De l’extrême vertu des réseaux capillaires
La rigueur de la gestion, la qualité des équipes, la cohérence de la stratégie, la sûreté de l'exécution, sont désormais, pour les banques, les variables essentielles et déterminantes de leur succès. Entre elles, plus de hiérarchies préétablies. Leur univers est plein d'anges déchus et de phénix ressuscités. La Bank of America, qui était dans les années soixante-dix la plus grande banque du monde et une gagnante indiscutable, s'est retrouvée dans les années quatre-vingt au bord de la faillite, puis a rebondi, après un changement radical de direction. La Lloyds Bank, qui était au début des années quatre-vingt la plus petite et la plus vulnérable des quatre grandes banques britanniques de dépôt, a mieux pris que ses concurrentes le virage des services financiers, d’où une performance économique et une valorisation boursière meilleures que celles de ses rivales. La Lloyds Bank a su réconcilier une plus grande sélectivité — elle a abandonné l'international et les grandes entreprises pour se concentrer sur les ménages — avec un élargissement de son portefeuille des produits, en direction notamment de l'assurance-vie. La Lloyds cherche désormais à capitaliser sur son succès à travers une série de fusions-acquisitions. Après avoir absorbé au début de 1995 une grande caisse d'épargne, Cheltenham et Gloucester, elle a annoncé en octobre 1995 sa fusion avec une grande banque à réseau, TSB. Cette fusion fera d’elle la plus grande banque d’Angleterre pour particuliers.
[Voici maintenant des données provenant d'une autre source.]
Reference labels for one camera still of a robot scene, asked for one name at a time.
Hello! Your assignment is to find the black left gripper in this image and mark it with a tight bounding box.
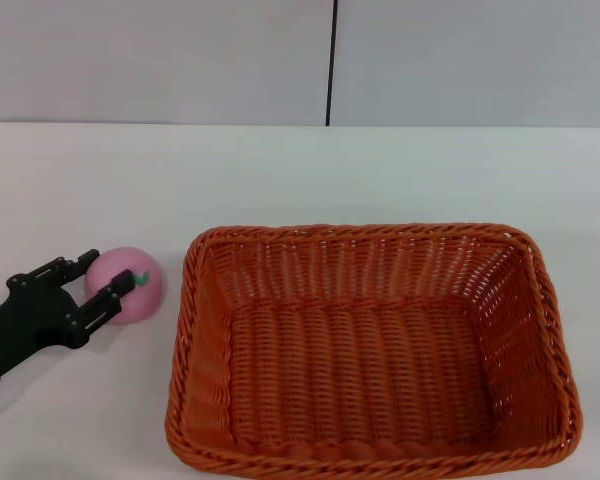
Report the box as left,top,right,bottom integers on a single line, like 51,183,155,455
0,248,134,392

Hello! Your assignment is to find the pink ball with green leaf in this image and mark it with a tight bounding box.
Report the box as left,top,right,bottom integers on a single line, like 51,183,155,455
83,246,166,327

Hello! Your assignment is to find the orange woven rectangular basket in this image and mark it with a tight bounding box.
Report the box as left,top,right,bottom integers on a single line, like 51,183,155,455
163,223,584,480

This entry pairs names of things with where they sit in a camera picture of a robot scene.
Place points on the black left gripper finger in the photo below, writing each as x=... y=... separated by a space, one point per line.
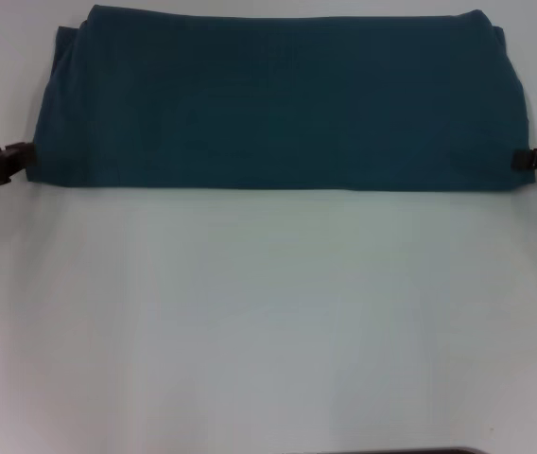
x=18 y=158

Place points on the teal t-shirt with FREE print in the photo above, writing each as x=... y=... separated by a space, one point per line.
x=273 y=104

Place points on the black flat panel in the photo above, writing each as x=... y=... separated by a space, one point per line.
x=391 y=450

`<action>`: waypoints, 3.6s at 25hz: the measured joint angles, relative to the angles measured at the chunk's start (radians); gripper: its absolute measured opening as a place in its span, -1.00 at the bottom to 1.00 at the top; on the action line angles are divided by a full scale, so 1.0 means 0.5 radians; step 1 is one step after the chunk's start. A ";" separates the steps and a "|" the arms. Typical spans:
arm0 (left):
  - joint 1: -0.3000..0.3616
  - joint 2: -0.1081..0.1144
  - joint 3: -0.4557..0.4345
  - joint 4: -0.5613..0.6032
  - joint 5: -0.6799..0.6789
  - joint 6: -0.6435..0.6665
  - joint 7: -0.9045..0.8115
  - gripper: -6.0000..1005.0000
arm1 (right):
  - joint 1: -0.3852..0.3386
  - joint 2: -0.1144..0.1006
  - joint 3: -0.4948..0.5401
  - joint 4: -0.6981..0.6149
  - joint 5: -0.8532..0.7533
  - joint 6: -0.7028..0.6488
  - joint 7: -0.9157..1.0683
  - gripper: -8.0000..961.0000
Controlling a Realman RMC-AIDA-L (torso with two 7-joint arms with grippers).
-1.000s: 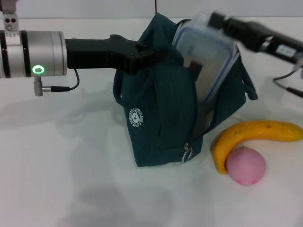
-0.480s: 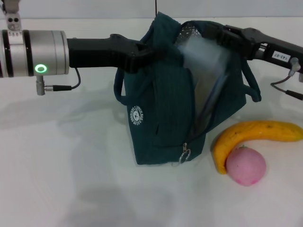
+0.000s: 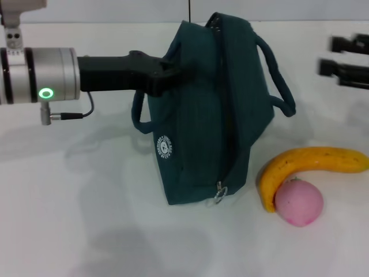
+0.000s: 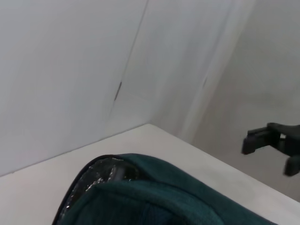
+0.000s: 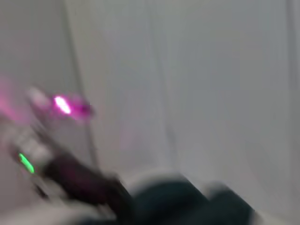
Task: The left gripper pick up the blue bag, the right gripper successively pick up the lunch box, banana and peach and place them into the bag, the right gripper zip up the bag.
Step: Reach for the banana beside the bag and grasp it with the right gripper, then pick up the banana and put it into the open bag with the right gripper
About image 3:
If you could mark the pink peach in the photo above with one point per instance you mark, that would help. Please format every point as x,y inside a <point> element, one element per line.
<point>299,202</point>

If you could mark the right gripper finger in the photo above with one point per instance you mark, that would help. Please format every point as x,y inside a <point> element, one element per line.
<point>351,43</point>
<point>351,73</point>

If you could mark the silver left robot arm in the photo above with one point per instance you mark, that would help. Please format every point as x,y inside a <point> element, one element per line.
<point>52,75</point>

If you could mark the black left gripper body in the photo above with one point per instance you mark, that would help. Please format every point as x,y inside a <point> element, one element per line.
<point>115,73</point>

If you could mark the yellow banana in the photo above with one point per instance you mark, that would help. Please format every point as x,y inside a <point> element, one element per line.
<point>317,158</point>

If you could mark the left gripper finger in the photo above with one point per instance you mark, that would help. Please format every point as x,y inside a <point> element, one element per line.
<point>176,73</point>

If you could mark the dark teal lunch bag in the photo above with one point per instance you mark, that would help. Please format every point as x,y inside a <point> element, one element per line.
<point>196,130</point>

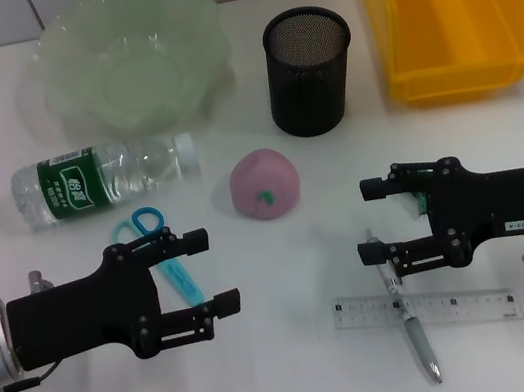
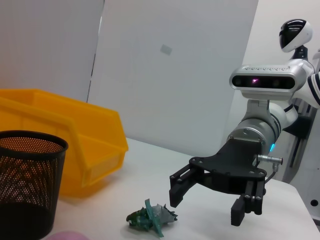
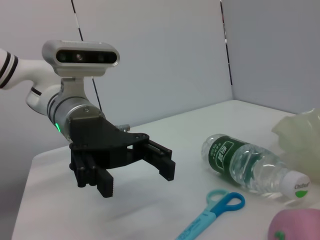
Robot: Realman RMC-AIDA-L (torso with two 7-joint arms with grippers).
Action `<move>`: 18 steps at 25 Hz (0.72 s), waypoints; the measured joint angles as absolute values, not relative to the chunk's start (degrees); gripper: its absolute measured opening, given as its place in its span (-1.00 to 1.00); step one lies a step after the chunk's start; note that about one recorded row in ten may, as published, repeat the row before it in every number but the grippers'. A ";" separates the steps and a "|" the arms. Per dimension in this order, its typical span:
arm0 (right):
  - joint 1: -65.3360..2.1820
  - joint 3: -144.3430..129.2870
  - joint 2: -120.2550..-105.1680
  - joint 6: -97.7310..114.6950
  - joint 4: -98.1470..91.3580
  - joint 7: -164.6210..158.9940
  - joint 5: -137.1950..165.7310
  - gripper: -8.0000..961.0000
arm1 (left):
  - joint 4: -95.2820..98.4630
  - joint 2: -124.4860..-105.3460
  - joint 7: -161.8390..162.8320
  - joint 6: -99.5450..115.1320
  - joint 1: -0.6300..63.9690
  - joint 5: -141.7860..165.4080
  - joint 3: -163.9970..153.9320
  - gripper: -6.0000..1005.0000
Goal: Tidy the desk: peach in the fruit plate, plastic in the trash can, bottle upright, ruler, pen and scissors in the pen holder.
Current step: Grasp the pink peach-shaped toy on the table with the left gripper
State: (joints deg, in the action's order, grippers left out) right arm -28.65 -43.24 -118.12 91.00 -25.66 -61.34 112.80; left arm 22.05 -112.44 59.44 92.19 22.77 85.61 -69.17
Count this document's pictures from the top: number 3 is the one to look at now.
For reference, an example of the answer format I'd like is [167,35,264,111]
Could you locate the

Son succès montre que si la finance s'est aujourd’hui bel et bien transformée en géofinance, la proximité et la capillarité des réseaux de distribution constituent néanmoins un atout essentiel dans la grande bataille des services financiers. Ce que confirme, aux Etats-Unis, le succès des banques régionales, ou en France, celui des banques à réseaux comme le Crédit Agricole.